Le tribunal a écarté cette argumentation en rappelant que les organismes de sécurité sociale remplissent une fonction à caractère exclusivement social et ne sont pas des entreprises au sens des directives visées par le requérant, et que ce dernier ne peut s'affranchir de son obligation de participer à la solidarité nationale.
Le tribunal a considéré que la procédure était abusive, en particulier en ce que M.[L] menaçait le directeur de l'organisme social de poursuites pénales, et l'a en conséquence condamné à une amende civile.
Le jugement a été notifié à une date qui ne ressort pas du dossier à M.[L] qui, par déclaration du 03 décembre 2021, en a relevé appel.

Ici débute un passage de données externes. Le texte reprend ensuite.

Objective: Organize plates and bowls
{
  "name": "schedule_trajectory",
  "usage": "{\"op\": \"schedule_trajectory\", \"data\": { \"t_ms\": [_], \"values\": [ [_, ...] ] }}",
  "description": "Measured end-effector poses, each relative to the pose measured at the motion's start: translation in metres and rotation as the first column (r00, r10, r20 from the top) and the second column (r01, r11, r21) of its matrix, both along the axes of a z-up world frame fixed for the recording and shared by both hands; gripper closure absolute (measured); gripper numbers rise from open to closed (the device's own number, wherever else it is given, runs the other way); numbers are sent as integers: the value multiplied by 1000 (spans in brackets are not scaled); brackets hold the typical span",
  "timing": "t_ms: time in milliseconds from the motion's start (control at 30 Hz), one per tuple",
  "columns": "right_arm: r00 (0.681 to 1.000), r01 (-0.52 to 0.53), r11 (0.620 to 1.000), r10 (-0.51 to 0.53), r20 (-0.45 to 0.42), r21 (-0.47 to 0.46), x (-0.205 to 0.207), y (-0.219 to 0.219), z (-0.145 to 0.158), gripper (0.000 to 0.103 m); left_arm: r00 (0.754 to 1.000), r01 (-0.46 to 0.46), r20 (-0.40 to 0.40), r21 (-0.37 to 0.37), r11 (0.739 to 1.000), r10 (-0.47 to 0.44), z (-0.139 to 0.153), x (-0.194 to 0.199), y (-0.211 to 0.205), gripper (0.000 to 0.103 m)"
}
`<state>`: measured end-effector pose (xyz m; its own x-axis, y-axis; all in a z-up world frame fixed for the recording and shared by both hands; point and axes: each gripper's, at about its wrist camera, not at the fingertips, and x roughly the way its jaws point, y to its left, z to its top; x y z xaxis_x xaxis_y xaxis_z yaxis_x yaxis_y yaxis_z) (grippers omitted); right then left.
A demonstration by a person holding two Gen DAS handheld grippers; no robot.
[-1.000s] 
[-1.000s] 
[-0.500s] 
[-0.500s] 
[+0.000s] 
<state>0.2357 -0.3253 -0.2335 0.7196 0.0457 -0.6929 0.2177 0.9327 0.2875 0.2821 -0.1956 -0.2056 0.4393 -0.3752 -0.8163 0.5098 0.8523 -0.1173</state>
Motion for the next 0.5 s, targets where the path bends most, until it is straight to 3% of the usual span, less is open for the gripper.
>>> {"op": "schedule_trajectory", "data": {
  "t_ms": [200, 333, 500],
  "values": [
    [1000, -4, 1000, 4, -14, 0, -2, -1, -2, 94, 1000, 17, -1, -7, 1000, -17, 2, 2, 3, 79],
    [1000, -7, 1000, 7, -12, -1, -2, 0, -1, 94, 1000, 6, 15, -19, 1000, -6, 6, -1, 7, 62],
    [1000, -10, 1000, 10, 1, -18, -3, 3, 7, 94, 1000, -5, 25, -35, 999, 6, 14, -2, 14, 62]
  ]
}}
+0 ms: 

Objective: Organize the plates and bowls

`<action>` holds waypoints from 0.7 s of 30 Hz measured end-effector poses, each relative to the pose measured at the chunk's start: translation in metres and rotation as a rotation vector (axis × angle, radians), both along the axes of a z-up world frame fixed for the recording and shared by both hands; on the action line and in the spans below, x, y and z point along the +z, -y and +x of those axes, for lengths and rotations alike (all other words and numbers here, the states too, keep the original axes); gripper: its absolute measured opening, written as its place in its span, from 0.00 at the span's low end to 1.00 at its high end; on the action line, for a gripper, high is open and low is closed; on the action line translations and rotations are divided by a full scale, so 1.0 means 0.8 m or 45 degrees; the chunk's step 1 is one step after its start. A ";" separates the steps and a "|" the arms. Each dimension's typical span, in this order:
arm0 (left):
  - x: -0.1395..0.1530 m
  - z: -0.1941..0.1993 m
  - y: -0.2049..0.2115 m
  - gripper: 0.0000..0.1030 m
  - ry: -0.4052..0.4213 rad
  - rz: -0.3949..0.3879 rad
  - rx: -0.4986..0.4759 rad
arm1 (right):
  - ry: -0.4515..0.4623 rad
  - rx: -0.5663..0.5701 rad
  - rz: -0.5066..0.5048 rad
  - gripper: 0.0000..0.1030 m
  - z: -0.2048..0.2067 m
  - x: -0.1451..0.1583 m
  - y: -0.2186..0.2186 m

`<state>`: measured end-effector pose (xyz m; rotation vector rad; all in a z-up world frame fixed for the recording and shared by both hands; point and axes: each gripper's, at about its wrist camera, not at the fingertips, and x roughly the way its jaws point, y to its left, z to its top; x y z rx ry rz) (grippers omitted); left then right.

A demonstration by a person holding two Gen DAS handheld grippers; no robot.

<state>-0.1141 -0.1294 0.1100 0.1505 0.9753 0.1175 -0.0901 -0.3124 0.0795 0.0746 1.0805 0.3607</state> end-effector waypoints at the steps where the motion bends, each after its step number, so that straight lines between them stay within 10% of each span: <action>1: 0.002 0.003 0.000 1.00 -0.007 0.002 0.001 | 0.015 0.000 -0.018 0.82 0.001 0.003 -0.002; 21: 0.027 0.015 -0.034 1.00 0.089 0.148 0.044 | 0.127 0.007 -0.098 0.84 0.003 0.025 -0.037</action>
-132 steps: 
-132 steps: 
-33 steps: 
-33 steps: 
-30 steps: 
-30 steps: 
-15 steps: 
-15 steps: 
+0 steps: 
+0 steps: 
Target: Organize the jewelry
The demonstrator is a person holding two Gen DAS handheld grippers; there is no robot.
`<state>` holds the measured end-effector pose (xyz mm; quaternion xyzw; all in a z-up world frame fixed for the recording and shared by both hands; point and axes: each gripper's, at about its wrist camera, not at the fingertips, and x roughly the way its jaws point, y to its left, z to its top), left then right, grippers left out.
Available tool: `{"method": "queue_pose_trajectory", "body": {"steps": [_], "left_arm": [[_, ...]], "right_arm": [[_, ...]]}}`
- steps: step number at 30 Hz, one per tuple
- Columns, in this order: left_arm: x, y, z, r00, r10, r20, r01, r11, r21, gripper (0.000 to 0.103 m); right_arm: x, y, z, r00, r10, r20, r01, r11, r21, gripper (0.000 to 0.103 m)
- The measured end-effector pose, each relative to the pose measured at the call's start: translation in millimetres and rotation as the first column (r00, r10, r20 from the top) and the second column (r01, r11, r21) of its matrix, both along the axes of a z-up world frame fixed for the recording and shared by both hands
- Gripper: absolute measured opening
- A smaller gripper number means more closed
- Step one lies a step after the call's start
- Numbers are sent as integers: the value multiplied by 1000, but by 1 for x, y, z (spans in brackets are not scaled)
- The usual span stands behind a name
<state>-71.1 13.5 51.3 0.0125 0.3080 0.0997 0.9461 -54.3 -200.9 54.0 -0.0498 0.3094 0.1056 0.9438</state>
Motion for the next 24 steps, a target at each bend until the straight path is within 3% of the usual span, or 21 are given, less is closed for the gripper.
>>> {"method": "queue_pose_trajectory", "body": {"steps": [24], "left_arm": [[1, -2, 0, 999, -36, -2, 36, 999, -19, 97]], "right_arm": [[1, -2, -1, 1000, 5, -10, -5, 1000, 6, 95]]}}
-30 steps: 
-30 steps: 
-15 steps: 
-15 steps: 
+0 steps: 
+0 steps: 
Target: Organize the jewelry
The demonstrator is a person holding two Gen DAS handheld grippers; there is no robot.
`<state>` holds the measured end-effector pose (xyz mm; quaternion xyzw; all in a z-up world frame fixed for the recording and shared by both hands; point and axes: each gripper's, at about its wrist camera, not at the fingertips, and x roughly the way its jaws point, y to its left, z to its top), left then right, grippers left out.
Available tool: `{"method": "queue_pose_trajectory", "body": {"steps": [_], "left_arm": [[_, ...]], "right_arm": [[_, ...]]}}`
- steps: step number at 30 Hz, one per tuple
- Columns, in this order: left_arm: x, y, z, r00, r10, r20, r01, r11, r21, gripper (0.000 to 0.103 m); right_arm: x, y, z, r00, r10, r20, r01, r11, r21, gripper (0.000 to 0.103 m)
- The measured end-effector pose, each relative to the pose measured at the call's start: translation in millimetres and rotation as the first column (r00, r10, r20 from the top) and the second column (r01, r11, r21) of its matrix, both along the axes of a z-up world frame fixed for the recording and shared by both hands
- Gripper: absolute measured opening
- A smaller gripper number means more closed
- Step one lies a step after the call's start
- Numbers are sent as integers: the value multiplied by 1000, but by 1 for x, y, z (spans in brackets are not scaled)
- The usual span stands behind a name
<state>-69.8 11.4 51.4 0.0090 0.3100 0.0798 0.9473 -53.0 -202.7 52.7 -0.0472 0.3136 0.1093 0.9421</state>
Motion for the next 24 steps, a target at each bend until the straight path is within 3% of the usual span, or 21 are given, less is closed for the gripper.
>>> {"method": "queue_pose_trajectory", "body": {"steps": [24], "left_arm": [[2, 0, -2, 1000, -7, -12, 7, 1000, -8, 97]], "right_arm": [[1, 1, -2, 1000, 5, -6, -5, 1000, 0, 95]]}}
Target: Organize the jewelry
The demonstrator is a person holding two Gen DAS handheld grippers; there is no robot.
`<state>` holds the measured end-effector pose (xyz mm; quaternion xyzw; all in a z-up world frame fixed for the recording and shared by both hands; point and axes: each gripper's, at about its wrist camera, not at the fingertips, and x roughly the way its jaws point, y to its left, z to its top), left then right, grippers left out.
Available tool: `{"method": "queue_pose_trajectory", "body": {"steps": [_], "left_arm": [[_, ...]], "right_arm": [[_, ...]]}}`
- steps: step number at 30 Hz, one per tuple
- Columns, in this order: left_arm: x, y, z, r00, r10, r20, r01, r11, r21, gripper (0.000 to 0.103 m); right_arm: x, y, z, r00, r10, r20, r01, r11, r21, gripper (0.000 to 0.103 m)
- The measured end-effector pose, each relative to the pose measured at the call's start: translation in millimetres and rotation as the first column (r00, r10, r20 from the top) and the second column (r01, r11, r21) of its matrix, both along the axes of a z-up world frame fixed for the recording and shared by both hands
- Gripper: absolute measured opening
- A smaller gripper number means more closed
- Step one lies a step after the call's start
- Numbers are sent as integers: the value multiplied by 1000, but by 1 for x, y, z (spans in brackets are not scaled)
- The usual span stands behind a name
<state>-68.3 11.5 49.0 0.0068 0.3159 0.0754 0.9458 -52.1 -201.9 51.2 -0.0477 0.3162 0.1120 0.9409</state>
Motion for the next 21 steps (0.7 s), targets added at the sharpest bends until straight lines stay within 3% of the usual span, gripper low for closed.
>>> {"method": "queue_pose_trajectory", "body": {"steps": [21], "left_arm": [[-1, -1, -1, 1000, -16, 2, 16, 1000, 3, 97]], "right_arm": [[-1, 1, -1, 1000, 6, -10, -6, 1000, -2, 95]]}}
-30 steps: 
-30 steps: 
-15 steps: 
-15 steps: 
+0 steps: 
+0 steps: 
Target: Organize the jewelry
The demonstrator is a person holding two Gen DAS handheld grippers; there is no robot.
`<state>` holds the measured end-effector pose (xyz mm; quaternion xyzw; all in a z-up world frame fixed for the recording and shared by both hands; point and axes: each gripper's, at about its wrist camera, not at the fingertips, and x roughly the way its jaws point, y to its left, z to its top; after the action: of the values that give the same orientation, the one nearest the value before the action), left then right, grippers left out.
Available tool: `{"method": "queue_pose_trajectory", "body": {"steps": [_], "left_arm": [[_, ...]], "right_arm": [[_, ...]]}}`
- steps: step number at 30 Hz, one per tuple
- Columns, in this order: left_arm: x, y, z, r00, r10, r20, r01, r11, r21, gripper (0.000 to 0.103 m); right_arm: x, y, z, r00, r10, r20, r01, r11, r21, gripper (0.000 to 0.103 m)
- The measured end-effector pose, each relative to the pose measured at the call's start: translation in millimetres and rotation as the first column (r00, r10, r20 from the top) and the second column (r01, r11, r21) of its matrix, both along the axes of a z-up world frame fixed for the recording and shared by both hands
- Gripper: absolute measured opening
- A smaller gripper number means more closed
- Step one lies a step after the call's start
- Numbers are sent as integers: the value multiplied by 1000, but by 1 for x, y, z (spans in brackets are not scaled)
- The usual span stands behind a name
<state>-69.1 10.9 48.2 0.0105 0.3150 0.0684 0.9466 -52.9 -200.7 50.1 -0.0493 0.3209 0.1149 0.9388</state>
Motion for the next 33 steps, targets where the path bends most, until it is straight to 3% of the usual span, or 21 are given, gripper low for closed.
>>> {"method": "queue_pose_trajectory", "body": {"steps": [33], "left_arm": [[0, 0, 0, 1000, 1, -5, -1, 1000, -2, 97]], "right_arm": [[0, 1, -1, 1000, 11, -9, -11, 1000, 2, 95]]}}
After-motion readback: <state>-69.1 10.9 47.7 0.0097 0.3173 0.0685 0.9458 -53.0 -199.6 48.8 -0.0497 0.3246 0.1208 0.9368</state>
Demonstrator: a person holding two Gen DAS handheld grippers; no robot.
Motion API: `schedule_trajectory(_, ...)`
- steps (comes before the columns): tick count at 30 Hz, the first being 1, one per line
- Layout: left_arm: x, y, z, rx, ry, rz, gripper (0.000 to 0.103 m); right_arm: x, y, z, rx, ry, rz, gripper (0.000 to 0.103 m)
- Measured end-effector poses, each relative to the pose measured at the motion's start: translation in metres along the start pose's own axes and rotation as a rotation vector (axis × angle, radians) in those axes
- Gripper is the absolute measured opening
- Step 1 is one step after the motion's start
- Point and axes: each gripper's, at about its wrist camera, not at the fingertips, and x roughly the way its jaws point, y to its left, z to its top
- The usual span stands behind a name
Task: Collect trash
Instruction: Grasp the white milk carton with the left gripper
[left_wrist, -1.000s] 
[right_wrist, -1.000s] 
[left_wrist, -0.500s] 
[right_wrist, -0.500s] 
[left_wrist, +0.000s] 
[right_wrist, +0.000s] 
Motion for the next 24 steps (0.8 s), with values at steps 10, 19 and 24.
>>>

Les parties ont été régulièrement convoquées à l'audience de la cour du 18 décembre 2023, à laquelle M.[L]. La cour a donc renvoyé l'affaire pour une nouvelle convocation de M.[L] à l'audience du 23 septembre 2024, à laquelle les parties ont comparu et à laquelle l'affaire a été renvoyée contradictoirement à l'audience du 20 janvier 2025, à laquelle M.[L] n'a pas comparu. La CPAM, représentée par son conseil, a demandé à la cour de statuer et de faire droit à ses dernières écritures notifiées le 30 juin 2022, soutenues oralement à l'audience, aux termes desquelles elle demande à la cour à titre principal de déclarer irrecevable l'appel comme étant qualifié d'appel nullité, et subsidiairement de rejeter ses demandes, de confirmer le jugement, et de condamner l'appelant à lui payer la somme de 1.000 euros sur le fondement de l'article 700 du code de procédure civile.
PRÉTENTIONS DES PARTIES
Selon les dispositions combinées des articles R.142-11 du code de la sécurité sociale et 946 du code de procédure civile, les recours interjetés contre les jugements rendus par les pôles sociaux des tribunaux judiciaires donnent lieu devant la cour d'appel à une procédure orale sans représentation obligatoire.
L'article 468 du code de procédure civile, applicable devant la cour d'appel, dispose en particulier que si, sans motif légitime, le demandeur ne comparaît pas, le défendeur peut requérir un jugement sur le fond qui sera contradictoire, sauf la faculté du juge de renvoyer l'affaire à une audience ultérieure ou, même d'office, de déclarer la citation caduque.